Adaptive Government – how technology is forcing and enabling government to shift
The technologies of the ongoing 4th industrial revolution presents us with more ethical dilemmas than previous technology revolutions, because for the first time technologies e.g. genetic engineering and artificial intelligence are entering our physical and cognitive internal worlds. In light of this profound impact of technology on society, governments are forced to rethink their relationship with markets and citizens. Companies are becoming powerful in shaping our lives and life itself. Society cannot leave it up to companies to make moral choices for us on their own.
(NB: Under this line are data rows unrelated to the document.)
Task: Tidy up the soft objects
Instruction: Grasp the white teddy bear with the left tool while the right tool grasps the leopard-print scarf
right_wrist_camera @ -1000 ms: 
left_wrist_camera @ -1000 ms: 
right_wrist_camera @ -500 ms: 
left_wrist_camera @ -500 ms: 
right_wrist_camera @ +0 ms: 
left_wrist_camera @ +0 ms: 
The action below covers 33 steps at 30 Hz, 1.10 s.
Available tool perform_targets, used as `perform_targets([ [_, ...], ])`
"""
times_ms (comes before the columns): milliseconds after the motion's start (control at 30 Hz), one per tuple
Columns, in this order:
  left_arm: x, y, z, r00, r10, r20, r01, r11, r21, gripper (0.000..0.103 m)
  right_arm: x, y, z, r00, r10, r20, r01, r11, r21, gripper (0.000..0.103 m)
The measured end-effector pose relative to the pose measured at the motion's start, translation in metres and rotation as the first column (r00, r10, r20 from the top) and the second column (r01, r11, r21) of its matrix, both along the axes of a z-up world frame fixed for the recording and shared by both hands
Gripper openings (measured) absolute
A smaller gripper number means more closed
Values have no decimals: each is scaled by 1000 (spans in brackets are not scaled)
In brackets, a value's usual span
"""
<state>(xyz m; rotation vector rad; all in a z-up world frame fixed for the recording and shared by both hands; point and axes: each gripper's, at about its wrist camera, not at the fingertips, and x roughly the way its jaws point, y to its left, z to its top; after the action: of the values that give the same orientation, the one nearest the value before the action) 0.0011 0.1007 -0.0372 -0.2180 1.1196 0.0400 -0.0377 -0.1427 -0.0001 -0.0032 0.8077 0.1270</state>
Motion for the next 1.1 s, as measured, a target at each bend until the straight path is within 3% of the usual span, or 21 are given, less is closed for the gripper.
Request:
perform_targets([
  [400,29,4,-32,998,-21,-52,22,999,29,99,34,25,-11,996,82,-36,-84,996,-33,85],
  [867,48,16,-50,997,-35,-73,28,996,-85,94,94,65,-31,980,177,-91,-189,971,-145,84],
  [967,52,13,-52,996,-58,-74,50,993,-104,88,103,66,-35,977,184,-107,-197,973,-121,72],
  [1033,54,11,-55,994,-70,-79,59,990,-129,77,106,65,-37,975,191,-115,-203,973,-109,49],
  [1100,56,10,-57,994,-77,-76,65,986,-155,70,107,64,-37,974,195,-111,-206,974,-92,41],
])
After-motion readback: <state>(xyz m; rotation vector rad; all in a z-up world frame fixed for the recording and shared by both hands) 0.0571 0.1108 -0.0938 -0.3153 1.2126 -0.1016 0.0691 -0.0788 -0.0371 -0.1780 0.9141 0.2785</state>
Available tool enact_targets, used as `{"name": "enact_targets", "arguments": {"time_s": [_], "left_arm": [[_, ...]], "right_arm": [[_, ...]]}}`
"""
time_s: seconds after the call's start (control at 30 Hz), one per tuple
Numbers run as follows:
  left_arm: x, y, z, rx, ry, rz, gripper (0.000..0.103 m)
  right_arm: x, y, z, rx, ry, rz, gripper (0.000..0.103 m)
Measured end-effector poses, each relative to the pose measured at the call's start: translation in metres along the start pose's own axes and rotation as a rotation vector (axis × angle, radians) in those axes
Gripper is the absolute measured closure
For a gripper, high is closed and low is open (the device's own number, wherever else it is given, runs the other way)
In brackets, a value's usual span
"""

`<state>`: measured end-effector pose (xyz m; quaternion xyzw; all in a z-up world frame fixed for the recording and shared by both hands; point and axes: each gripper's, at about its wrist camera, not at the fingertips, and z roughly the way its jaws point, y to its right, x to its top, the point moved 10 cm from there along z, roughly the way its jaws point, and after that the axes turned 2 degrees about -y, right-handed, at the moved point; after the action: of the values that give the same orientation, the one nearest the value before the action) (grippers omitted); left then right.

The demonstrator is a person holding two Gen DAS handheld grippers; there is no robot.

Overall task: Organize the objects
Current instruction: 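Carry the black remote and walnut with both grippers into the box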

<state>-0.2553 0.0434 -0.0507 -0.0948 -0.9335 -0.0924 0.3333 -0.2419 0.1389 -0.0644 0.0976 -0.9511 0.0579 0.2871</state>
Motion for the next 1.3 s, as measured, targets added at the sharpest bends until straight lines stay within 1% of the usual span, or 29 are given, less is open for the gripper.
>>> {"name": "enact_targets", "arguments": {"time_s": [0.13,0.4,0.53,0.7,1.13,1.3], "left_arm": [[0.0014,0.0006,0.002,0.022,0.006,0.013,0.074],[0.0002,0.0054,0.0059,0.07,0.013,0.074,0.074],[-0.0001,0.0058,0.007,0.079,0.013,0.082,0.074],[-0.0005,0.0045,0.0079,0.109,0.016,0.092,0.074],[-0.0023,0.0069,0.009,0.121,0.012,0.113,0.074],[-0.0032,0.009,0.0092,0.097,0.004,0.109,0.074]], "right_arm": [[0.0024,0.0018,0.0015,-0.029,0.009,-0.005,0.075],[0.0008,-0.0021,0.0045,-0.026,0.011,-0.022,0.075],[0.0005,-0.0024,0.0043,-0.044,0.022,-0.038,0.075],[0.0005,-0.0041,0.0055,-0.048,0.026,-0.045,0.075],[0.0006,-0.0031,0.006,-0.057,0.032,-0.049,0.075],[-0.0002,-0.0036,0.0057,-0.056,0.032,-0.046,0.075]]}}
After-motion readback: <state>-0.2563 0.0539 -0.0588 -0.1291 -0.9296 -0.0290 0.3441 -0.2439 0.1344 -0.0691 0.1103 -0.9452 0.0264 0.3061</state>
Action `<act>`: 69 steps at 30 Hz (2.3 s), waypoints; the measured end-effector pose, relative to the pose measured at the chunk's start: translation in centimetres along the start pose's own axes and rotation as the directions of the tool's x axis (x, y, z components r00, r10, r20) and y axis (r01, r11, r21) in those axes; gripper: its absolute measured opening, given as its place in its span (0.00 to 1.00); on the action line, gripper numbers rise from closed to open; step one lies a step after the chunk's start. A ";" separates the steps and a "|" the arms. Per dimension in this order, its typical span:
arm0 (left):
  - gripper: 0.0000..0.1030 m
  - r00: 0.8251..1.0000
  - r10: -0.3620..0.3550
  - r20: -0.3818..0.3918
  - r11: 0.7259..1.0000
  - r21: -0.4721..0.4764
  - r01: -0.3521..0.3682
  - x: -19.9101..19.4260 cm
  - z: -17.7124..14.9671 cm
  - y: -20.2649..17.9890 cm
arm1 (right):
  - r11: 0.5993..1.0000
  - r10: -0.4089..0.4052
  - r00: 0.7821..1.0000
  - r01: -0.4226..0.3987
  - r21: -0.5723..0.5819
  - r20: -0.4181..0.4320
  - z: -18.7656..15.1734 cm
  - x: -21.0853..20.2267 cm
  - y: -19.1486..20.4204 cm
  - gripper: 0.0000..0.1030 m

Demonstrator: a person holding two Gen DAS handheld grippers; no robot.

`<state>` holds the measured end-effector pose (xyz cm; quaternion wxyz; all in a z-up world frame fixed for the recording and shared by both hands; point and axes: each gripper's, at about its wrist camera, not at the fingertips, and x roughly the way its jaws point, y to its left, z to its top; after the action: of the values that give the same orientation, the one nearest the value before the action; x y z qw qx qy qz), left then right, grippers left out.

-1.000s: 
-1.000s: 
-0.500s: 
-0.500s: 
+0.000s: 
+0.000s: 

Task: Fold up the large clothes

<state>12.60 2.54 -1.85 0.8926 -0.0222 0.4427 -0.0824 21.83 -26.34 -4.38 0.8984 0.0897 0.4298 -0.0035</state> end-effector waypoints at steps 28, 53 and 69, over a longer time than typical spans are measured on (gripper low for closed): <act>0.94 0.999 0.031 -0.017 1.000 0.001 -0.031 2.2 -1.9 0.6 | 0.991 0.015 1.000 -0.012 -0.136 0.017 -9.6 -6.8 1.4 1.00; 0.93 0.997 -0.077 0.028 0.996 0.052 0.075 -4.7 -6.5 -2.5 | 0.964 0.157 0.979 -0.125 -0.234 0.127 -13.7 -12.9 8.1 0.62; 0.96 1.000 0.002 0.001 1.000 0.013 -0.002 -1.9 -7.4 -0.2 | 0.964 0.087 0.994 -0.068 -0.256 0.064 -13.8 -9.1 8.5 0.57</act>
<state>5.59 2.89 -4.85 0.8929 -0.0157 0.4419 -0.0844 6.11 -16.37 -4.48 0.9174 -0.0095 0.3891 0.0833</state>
That is why governments need to step up to the plate. Companies’ long term interests are best served if they meet countervailing power from a competent, informed and trusted government. As citizens are becoming more empowered to exercise their democratic rights and are better informed, this too presents an opportunity for government to improve and also demand better citizen participation.

 


We call a government that aptly responds to these challenges an Adaptive Government. Adaptive government has three characteristics. First of all it is a countervailing power to private sector big (gen)-technology companies. But also a co-creator for companies that understand that their corporate responsibility have moved beyond a flashy CSR report. Secondly it is ambidextrous, i.e. it is efficient in executing the delivery of services as well as innovative in ways of “engineering society”. With the latter we mean that government uses technologies e.g. Big Data and AI to become smarter in how to listen to society and shape policies accordingly. Finally, an Adaptive Government uses Platforms for co-creation with citizens and companies and engages in both top-down and bottom-up policy making and policy execution. The government acts as the platform orchestrator and aims for the network and scale effects of platforms.